One could imagine – and we dare to imagine it – a society under which labor is solely done for satisfying the wants and needs of the species, not for profit; under which everyone is guaranteed work; and under which every advance in technology, or any loss of demand for labor in general, results not in unemployment but in a shortening of the working day and an easing, not intensification, of the burden of toil. And so we must remind our “friends” in office (though we doubt they will actually read this) of the ridiculousness of a mode of production which requires that the worker perish if capital does not keep them busy. And they know this, but they don’t dare even mutter it because – believe it or not – they represent the interests, not of the proletariat (whether Chinese or American), but of the bourgeoisie.

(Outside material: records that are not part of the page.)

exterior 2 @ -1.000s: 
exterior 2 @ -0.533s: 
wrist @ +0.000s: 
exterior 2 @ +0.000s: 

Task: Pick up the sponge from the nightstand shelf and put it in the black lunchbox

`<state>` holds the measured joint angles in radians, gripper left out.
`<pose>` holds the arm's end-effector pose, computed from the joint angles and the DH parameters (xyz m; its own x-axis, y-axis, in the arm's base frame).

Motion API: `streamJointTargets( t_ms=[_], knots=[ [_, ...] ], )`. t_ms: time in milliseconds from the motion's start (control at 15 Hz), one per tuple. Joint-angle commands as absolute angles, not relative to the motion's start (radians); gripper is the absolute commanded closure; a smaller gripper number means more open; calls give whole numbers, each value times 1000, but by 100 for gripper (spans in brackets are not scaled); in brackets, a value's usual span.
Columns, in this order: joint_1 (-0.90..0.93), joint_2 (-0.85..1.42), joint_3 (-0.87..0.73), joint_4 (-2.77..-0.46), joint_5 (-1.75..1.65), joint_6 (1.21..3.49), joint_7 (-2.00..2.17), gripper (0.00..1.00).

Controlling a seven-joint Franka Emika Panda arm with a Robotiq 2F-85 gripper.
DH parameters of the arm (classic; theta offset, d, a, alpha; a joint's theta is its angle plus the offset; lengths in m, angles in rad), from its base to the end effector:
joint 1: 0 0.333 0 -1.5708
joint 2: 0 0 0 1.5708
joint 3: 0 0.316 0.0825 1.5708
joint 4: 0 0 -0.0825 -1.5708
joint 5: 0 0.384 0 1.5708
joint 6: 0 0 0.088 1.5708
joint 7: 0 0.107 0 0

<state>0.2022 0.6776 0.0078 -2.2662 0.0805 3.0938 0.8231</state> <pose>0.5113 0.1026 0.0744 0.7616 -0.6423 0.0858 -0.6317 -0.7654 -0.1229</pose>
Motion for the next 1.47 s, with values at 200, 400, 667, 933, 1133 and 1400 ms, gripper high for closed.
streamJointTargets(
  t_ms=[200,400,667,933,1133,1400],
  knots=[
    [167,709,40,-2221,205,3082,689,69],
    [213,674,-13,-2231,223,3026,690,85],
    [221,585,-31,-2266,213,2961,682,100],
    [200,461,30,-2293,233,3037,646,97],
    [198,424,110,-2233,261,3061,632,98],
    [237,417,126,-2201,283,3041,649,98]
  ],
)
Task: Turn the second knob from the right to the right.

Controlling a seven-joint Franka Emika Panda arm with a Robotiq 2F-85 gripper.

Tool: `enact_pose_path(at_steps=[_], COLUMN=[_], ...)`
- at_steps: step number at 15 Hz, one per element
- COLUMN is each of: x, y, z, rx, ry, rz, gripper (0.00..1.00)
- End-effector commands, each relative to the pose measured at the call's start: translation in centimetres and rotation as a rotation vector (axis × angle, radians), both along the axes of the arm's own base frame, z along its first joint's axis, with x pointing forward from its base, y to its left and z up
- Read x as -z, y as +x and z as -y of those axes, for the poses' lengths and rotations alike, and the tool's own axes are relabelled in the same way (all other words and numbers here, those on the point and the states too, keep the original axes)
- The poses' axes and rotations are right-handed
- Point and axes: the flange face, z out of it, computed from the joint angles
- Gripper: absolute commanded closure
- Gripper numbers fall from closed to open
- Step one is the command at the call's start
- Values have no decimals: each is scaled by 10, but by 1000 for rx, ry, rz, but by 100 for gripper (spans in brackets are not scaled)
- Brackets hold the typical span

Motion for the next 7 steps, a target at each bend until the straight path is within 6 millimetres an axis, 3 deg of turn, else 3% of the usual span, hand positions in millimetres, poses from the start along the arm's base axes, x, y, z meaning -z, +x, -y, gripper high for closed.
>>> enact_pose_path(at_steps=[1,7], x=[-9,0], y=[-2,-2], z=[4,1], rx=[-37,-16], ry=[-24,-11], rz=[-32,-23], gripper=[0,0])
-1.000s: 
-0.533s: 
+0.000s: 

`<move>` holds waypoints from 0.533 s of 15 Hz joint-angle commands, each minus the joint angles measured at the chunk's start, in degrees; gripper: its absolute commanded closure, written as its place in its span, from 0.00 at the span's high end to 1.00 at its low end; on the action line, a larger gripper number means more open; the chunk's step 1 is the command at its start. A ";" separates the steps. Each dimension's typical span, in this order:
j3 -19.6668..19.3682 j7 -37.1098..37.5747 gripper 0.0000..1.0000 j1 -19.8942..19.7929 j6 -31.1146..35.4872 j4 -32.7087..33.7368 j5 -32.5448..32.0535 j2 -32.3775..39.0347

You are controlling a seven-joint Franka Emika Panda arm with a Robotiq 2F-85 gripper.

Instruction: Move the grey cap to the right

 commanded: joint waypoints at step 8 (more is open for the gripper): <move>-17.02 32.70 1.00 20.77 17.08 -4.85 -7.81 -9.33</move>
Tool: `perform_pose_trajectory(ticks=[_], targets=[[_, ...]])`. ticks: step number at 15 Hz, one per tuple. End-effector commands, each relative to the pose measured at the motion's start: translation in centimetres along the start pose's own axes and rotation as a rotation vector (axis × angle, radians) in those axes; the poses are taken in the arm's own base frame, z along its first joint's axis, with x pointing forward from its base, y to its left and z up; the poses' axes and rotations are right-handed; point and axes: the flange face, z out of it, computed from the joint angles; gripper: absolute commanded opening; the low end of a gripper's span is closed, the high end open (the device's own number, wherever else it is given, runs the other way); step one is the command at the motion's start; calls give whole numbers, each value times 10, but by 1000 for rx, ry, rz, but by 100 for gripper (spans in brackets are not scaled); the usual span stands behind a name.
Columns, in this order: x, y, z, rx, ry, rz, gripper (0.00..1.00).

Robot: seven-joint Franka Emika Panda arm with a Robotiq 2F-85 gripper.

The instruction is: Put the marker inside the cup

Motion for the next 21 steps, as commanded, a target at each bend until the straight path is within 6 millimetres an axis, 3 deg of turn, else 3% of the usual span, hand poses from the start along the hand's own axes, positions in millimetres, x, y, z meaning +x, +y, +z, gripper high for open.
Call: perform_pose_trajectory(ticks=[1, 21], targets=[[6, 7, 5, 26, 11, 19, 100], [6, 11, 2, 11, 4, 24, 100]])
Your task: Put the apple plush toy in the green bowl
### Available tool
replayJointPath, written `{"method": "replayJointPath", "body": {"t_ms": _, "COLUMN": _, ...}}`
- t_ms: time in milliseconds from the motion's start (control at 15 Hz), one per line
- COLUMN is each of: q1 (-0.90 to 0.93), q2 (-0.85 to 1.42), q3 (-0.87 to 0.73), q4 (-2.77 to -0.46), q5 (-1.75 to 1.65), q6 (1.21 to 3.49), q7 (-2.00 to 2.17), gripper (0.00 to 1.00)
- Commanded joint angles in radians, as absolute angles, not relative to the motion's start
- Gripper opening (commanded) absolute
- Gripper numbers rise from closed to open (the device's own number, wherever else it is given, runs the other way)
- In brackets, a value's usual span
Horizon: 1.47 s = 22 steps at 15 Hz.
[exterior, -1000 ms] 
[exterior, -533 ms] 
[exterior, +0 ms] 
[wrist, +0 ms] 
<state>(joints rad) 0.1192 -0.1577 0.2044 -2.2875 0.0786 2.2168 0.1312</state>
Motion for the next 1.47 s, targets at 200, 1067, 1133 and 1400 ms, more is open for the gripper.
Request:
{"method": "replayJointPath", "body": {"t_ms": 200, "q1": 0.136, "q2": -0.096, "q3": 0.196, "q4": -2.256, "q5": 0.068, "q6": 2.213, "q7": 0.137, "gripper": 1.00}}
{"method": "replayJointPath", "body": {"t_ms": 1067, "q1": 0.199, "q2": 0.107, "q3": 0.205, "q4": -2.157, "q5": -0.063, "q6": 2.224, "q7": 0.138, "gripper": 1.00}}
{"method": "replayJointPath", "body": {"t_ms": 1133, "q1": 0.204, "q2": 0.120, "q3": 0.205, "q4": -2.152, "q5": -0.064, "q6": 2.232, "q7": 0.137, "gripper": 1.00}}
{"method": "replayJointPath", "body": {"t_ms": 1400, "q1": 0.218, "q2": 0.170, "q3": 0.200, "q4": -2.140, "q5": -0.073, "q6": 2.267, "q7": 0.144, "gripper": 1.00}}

And more jobs for Americans! One could just as easily remark that importing manufacturing products creates more jobs abroad. Likewise, a cessation of imports means fewer jobs abroad. So we see that Joe Biden is attempting to exploit the immediate interests of a particular section of the international proletariat – at the expense of other sections – for the sake of glorifying preparation for an impending war for a redivision of the world among imperialist powers, a war which would kill billions of proletarians, again, regardless of nationality. And so, yes, you, future industrial worker: you will be tasked with producing vital resources for military armaments and, consequently, your workplace will become a military target for foreign powers; you and your coworkers will be collateral. This is the real content of Biden’s speech: you, your friends, your family will be sacrificed before the altar of profit, and the world bourgeoisie, those bastards, won’t even remember your names.

Naturally, we haven’t fallen for Biden’s facade because, as we said all the way back in 1848, «In the national struggles of the proletarians of the different countries, [the Communists] point out and bring to the front the common interests of the entire proletariat, independently of all nationality» (The Manifesto of the Communist Party). We are an international party, we represent an international class, and consequently our politics have an international character.

Do you know another way to “create” new jobs? A general shortening of the working day and regulations on the intensity of work and upon minimum employment: measures which the bourgeoisie as a whole and its government would not dare to implement – because it would increase the demand for labor, and thus an increase in wages – unless compelled by force by the collective might of a militant and unified world proletariat.